## Your instructions
The full listing should be duplicated word for word.

## Supplied material

++++++++++

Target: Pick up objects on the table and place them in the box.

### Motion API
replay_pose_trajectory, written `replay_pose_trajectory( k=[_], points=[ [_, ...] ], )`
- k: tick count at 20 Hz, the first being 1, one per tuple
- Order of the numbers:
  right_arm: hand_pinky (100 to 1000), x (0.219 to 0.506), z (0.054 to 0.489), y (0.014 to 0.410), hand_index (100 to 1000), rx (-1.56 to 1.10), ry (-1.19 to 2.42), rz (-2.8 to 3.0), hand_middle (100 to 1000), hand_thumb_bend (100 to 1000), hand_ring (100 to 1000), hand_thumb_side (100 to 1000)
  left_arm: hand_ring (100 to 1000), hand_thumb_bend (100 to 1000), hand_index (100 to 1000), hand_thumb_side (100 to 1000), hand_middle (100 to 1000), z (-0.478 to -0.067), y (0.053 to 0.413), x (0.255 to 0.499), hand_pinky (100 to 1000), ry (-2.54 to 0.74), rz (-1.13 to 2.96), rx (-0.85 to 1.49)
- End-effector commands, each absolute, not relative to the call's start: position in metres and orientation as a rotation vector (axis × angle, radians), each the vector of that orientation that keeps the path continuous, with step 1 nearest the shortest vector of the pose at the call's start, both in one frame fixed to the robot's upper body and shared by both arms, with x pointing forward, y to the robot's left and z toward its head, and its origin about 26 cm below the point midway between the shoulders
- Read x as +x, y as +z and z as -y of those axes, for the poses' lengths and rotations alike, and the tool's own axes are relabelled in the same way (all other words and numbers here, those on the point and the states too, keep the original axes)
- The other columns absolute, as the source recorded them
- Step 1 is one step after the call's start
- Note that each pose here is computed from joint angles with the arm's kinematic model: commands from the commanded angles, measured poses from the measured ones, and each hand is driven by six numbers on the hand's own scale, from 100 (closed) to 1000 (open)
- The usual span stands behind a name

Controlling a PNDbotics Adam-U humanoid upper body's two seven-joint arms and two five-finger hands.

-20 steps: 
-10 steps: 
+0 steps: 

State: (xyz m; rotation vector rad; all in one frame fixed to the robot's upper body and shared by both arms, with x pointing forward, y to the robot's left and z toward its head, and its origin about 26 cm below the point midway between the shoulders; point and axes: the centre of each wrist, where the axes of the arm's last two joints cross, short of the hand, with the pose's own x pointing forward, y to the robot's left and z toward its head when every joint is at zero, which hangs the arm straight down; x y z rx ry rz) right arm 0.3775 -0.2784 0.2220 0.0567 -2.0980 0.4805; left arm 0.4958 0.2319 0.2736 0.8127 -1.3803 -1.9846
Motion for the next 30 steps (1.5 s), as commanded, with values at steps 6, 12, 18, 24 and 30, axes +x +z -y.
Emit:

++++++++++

## Response below
Target: Pick up objects on the table and place them in the box.

### Motion API
replay_pose_trajectory, written `replay_pose_trajectory( k=[_], points=[ [_, ...] ], )`
- k: tick count at 20 Hz, the first being 1, one per tuple
- Order of the numbers:
  right_arm: hand_pinky (100 to 1000), x (0.219 to 0.506), z (0.054 to 0.489), y (0.014 to 0.410), hand_index (100 to 1000), rx (-1.56 to 1.10), ry (-1.19 to 2.42), rz (-2.8 to 3.0), hand_middle (100 to 1000), hand_thumb_bend (100 to 1000), hand_ring (100 to 1000), hand_thumb_side (100 to 1000)
  left_arm: hand_ring (100 to 1000), hand_thumb_bend (100 to 1000), hand_index (100 to 1000), hand_thumb_side (100 to 1000), hand_middle (100 to 1000), z (-0.478 to -0.067), y (0.053 to 0.413), x (0.255 to 0.499), hand_pinky (100 to 1000), ry (-2.54 to 0.74), rz (-1.13 to 2.96), rx (-0.85 to 1.49)
- End-effector commands, each absolute, not relative to the call's start: position in metres and orientation as a rotation vector (axis × angle, radians), each the vector of that orientation that keeps the path continuous, with step 1 nearest the shortest vector of the pose at the call's start, both in one frame fixed to the robot's upper body and shared by both arms, with x pointing forward, y to the robot's left and z toward its head, and its origin about 26 cm below the point midway between the shoulders
- Read x as +x, y as +z and z as -y of those axes, for the poses' lengths and rotations alike, and the tool's own axes are relabelled in the same way (all other words and numbers here, those on the point and the states too, keep the original axes)
- The other columns absolute, as the source recorded them
- Step 1 is one step after the call's start
- Note that each pose here is computed from joint angles with the arm's kinematic model: commands from the commanded angles, measured poses from the measured ones, and each hand is driven by six numbers on the hand's own scale, from 100 (closed) to 1000 (open)
- The usual span stands behind a name

Controlling a PNDbotics Adam-U humanoid upper body's two seven-joint arms and two five-finger hands.

-20 steps: 
-10 steps: 
+0 steps: 

State: (xyz m; rotation vector rad; all in one frame fixed to the robot's upper body and shared by both arms, with x pointing forward, y to the robot's left and z toward its head, and its origin about 26 cm below the point midway between the shoulders; point and axes: the centre of each wrist, where the axes of the arm's last two joints cross, short of the hand, with the pose's own x pointing forward, y to the robot's left and z toward its head when every joint is at zero, which hangs the arm straight down; x y z rx ry rz) right arm 0.3775 -0.2784 0.2220 0.0567 -2.0980 0.4805; left arm 0.4958 0.2319 0.2736 0.8127 -1.3803 -1.9846
Motion for the next 30 steps (1.5 s), as commanded, with values at steps 6, 12, 18, 24 and 30, axes +x +z -y.
Emit:

Besides this answer, nothing more is needed.